When it comes to working online vs. in person (either by phone or through personal meetings), there are mostly pluses, and just a couple minuses.

From the edutainment marketer’s perspective there are many advantages to working online with their agency:

First, it saves time—lots of it. You don’t have to leave your office, spend time traveling, or interrupt your workflow to head to the conference room.

Second, it is great for reference/record keeping. Working online eliminates the need for keeping notes since the email chain is a history of the project from beginning to end.

Third, it can be more thorough and detailed than a live conversation. That’s because you can take time to read, process, and reflect before responding.

Fourth, it saves money. Everything from delivery charges (because layouts, proofs, and images can be transmitted electronically rather than shipping them) to travel expenses are eliminated, improving the bottom line without sacrificing the quality of the product or service.

Fifth, it streamlines projects and keeps them moving. You don’t need to wait for a face-to-face meeting to present designs, get approvals, see printer’s proofs, etc.
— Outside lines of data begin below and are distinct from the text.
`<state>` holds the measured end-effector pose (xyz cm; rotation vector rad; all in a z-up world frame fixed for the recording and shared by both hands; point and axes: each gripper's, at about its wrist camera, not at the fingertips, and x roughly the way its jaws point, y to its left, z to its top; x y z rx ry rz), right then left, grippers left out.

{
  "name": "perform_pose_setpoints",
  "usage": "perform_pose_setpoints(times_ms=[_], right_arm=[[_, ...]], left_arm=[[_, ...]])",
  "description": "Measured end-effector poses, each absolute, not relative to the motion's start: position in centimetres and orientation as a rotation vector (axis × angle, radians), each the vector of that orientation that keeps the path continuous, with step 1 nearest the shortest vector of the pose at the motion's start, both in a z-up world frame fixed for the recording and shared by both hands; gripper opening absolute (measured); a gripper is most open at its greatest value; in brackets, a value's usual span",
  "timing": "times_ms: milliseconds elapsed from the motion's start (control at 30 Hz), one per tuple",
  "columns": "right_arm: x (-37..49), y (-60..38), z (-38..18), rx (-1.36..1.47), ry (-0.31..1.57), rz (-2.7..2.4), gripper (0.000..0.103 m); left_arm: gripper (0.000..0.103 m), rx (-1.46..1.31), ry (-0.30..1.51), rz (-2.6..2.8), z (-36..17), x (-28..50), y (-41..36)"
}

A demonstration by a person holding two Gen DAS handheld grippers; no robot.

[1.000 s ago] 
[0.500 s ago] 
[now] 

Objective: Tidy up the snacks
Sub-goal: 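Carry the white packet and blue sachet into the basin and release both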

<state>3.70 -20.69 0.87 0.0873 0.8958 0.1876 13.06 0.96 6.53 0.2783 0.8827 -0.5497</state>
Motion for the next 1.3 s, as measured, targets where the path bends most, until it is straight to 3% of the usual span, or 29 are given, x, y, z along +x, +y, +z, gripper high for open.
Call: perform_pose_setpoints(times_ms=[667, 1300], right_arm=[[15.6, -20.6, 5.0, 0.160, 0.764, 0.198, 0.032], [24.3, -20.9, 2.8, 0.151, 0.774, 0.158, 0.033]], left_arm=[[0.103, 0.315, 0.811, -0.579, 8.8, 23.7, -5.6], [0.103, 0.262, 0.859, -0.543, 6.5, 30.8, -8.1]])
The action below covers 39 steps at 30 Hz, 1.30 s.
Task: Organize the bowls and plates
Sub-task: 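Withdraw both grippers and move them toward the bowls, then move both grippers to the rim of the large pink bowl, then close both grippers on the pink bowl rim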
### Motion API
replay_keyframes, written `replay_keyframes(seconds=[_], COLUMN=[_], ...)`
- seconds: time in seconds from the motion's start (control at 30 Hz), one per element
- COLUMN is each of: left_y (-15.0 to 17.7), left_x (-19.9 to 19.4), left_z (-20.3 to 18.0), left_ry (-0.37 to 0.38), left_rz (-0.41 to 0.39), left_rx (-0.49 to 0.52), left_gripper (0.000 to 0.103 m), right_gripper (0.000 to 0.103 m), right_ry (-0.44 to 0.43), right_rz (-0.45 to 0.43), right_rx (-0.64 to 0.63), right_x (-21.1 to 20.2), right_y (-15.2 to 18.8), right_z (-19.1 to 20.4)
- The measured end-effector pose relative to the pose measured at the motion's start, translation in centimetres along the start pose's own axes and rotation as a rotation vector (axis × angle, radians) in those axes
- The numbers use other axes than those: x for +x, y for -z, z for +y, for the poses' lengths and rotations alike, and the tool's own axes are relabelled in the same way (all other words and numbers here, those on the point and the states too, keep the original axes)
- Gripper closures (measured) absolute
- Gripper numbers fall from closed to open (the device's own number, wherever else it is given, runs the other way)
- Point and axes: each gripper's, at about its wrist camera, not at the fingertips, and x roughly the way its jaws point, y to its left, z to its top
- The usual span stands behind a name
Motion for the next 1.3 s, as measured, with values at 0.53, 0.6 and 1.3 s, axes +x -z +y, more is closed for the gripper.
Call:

Sixth, it gives more flexibility. When corresponding via email, you can work as late, or begin your day as early, as suits your needs – you aren’t trapped in a 9-5 workday. You can alert your agency to an upcoming rush project or last minute changes no matter what time of day/night you find time to reach out to them.

The end result: Working online greatly increases efficiency and productivity.

There are a couple of disadvantages to working online instead of in person:

First, agencies are all about relationships, and it’s a little harder to develop a relationship working strictly online. That’s because working online can replace the personal contact. You don’t get to know your client/vendor as personally as when you spend time with them in person, which can make you feel less connected to them.

Second, the body language cues are missing. There’s no way to read tone of voice or a facial expression when working through email. It’s easier to “read” each other in person, when you can see a smile, frown, wink, and body posture.

The end result: Working in person can strengthen relationships.